ACTIVITY
Each entry needs to be given again, character for character.
DATA IN THIS EXERCISE Start Marker
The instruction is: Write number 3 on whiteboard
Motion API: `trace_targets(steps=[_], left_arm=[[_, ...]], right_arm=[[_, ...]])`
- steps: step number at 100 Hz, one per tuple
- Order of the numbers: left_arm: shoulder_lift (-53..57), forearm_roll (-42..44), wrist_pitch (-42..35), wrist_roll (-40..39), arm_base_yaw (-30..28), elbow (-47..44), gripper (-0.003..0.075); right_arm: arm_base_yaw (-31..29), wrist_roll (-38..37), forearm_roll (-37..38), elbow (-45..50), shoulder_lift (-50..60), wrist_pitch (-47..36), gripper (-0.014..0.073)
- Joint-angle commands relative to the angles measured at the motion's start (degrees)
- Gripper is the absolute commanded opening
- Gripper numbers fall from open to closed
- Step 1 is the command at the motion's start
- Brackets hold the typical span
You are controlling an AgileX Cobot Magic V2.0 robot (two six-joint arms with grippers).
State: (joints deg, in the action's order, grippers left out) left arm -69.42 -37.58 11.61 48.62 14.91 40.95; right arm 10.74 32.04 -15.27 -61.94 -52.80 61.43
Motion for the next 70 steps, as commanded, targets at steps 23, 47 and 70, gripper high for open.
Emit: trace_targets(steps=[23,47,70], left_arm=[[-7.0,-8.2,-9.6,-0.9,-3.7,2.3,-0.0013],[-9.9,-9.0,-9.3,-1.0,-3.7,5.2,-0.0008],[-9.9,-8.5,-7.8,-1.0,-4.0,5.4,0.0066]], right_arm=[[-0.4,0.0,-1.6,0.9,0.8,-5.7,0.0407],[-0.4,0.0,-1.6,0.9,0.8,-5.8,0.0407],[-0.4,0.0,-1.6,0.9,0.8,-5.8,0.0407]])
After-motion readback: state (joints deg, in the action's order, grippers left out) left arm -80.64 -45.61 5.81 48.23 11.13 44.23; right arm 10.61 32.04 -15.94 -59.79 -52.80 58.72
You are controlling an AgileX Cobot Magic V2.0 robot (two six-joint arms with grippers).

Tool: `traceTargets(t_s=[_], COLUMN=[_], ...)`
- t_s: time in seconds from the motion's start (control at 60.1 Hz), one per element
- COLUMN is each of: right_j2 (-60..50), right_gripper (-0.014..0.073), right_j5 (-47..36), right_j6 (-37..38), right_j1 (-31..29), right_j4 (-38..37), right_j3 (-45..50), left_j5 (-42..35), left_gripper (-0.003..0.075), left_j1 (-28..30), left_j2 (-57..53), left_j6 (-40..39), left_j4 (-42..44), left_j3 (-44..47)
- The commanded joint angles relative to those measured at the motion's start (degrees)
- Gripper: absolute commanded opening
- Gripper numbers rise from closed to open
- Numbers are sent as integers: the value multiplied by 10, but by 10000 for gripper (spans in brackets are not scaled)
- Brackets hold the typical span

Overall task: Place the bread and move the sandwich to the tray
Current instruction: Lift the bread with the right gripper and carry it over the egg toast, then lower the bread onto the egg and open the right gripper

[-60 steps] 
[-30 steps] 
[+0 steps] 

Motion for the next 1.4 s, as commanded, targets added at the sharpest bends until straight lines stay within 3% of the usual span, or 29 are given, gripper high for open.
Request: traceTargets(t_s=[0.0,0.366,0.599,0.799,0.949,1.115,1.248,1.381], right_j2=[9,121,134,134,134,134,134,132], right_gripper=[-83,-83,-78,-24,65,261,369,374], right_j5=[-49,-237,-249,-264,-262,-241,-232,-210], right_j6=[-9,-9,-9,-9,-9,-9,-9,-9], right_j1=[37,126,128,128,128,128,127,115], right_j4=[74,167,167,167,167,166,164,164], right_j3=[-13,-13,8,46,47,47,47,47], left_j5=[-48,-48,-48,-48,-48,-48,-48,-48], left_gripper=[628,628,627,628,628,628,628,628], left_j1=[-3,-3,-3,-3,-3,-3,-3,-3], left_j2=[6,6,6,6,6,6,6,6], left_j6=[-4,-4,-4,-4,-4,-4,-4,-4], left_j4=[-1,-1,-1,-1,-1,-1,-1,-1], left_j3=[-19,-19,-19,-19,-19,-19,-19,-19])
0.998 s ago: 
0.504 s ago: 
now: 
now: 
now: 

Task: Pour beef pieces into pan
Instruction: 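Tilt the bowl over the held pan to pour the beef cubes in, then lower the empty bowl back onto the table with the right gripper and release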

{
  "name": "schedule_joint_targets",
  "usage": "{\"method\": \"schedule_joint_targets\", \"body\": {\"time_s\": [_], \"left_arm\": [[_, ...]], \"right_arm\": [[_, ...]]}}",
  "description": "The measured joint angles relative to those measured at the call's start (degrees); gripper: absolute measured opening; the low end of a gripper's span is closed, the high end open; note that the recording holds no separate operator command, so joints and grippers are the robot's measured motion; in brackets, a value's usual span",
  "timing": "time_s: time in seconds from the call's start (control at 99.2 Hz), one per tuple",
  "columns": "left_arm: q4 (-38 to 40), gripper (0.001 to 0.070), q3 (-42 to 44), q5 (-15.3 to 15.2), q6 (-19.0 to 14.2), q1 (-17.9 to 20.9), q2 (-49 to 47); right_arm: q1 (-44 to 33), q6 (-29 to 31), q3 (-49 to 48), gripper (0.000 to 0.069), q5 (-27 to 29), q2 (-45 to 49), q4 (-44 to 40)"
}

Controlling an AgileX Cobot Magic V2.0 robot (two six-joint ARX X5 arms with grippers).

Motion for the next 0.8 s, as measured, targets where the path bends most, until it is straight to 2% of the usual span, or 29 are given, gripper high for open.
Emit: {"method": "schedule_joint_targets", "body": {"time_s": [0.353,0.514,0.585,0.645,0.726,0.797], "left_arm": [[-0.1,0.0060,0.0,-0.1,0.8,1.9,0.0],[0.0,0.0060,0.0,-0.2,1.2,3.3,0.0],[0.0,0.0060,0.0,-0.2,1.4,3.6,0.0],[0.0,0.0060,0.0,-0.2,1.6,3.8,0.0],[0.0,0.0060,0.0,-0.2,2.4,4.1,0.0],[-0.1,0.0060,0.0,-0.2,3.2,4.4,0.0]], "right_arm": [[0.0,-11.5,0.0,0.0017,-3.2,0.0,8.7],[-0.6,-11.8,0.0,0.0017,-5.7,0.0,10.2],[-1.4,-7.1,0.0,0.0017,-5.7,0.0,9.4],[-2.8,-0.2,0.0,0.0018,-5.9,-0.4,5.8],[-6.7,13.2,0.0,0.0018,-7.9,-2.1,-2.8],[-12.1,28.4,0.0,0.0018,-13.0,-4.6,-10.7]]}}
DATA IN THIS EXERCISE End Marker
EXPECTED OUTPUT
The instruction is: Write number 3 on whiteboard
Motion API: `trace_targets(steps=[_], left_arm=[[_, ...]], right_arm=[[_, ...]])`
- steps: step number at 100 Hz, one per tuple
- Order of the numbers: left_arm: shoulder_lift (-53..57), forearm_roll (-42..44), wrist_pitch (-42..35), wrist_roll (-40..39), arm_base_yaw (-30..28), elbow (-47..44), gripper (-0.003..0.075); right_arm: arm_base_yaw (-31..29), wrist_roll (-38..37), forearm_roll (-37..38), elbow (-45..50), shoulder_lift (-50..60), wrist_pitch (-47..36), gripper (-0.014..0.073)
- Joint-angle commands relative to the angles measured at the motion's start (degrees)
- Gripper is the absolute commanded opening
- Gripper numbers fall from open to closed
- Step 1 is the command at the motion's start
- Brackets hold the typical span
You are controlling an AgileX Cobot Magic V2.0 robot (two six-joint arms with grippers).
State: (joints deg, in the action's order, grippers left out) left arm -69.42 -37.58 11.61 48.62 14.91 40.95; right arm 10.74 32.04 -15.27 -61.94 -52.80 61.43
Motion for the next 70 steps, as commanded, targets at steps 23, 47 and 70, gripper high for open.
Emit: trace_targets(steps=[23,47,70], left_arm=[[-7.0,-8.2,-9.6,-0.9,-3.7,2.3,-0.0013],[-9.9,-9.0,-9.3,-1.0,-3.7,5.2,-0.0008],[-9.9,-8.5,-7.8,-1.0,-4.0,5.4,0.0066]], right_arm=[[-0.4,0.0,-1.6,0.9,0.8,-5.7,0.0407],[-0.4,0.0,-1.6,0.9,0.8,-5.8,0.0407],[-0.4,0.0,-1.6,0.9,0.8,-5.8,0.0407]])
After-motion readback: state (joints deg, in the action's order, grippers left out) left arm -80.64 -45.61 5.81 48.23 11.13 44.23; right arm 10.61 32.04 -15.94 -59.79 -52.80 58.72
You are controlling an AgileX Cobot Magic V2.0 robot (two six-joint arms with grippers).

Tool: `traceTargets(t_s=[_], COLUMN=[_], ...)`
- t_s: time in seconds from the motion's start (control at 60.1 Hz), one per element
- COLUMN is each of: right_j2 (-60..50), right_gripper (-0.014..0.073), right_j5 (-47..36), right_j6 (-37..38), right_j1 (-31..29), right_j4 (-38..37), right_j3 (-45..50), left_j5 (-42..35), left_gripper (-0.003..0.075), left_j1 (-28..30), left_j2 (-57..53), left_j6 (-40..39), left_j4 (-42..44), left_j3 (-44..47)
- The commanded joint angles relative to those measured at the motion's start (degrees)
- Gripper: absolute commanded opening
- Gripper numbers rise from closed to open
- Numbers are sent as integers: the value multiplied by 10, but by 10000 for gripper (spans in brackets are not scaled)
- Brackets hold the typical span

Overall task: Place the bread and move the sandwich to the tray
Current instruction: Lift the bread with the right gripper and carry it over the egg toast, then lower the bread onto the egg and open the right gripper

[-60 steps] 
[-30 steps] 
[+0 steps] 

Motion for the next 1.4 s, as commanded, targets added at the sharpest bends until straight lines stay within 3% of the usual span, or 29 are given, gripper high for open.
Request: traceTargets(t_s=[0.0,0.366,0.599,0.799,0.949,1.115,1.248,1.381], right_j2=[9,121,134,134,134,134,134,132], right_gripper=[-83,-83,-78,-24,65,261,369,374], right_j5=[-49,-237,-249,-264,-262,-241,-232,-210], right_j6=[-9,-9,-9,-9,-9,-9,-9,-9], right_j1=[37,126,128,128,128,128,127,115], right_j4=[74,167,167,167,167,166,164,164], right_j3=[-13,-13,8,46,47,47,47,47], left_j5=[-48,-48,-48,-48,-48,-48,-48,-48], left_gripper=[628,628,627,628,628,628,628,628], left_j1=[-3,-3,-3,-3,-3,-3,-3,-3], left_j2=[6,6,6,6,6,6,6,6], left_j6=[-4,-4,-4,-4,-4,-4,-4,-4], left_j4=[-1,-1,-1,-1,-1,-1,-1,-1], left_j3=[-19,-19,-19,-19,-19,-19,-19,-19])
0.998 s ago: 
0.504 s ago: 
now: 
now: 
now: 

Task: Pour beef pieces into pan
Instruction: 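Tilt the bowl over the held pan to pour the beef cubes in, then lower the empty bowl back onto the table with the right gripper and release
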
{
  "name": "schedule_joint_targets",
  "usage": "{\"method\": \"schedule_joint_targets\", \"body\": {\"time_s\": [_], \"left_arm\": [[_, ...]], \"right_arm\": [[_, ...]]}}",
  "description": "The measured joint angles relative to those measured at the call's start (degrees); gripper: absolute measured opening; the low end of a gripper's span is closed, the high end open; note that the recording holds no separate operator command, so joints and grippers are the robot's measured motion; in brackets, a value's usual span",
  "timing": "time_s: time in seconds from the call's start (control at 99.2 Hz), one per tuple",
  "columns": "left_arm: q4 (-38 to 40), gripper (0.001 to 0.070), q3 (-42 to 44), q5 (-15.3 to 15.2), q6 (-19.0 to 14.2), q1 (-17.9 to 20.9), q2 (-49 to 47); right_arm: q1 (-44 to 33), q6 (-29 to 31), q3 (-49 to 48), gripper (0.000 to 0.069), q5 (-27 to 29), q2 (-45 to 49), q4 (-44 to 40)"
}

Controlling an AgileX Cobot Magic V2.0 robot (two six-joint ARX X5 arms with grippers).

Motion for the next 0.8 s, as measured, targets where the path bends most, until it is straight to 2% of the usual span, or 29 are given, gripper high for open.
Emit: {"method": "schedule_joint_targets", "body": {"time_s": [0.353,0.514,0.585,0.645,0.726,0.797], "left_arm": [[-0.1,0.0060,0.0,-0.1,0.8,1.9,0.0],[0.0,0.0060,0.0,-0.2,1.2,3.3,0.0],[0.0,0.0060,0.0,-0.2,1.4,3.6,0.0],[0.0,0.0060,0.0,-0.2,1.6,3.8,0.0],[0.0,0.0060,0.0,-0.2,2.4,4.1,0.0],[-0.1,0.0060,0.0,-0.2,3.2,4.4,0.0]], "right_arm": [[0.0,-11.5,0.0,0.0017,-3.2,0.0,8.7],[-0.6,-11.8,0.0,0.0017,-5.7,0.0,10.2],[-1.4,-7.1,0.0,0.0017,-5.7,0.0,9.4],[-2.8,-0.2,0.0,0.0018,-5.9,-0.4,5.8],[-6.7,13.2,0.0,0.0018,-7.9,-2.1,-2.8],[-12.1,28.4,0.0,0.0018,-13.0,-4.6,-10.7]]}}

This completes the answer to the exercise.